▶ [WHAT THIS TASK INVOLVES] Report back each line of the data that contains the word "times".

▶ [DATA BELOW]
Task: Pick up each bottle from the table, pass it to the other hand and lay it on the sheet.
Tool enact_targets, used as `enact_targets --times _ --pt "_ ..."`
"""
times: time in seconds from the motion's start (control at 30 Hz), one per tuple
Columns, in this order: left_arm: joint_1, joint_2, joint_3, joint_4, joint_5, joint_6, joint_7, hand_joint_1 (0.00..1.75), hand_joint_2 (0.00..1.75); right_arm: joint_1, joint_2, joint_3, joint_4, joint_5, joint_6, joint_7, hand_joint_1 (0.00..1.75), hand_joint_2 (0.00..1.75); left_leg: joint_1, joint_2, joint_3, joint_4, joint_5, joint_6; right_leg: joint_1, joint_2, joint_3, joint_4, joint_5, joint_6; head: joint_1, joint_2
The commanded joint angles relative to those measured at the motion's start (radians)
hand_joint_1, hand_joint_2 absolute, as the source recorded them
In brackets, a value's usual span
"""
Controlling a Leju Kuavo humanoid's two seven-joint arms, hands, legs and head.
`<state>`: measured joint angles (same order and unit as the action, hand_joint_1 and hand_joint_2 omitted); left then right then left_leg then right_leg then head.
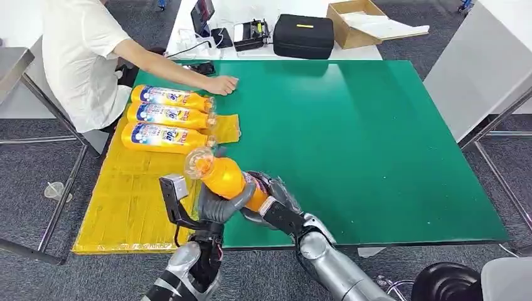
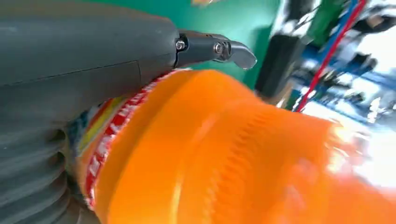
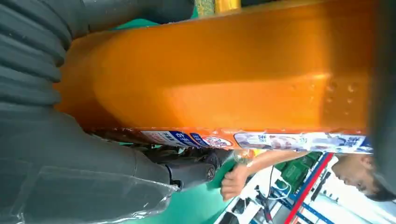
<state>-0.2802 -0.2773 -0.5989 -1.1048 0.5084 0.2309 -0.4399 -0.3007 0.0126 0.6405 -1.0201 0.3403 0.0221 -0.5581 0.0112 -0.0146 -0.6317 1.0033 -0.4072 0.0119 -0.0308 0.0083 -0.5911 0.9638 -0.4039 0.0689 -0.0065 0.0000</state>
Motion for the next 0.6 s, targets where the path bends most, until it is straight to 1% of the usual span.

▶ [EXPECTED ANSWER]
Tool enact_targets, used as `enact_targets --times _ --pt "_ ..."`
times: time in seconds from the motion's start (control at 30 Hz), one per tuple

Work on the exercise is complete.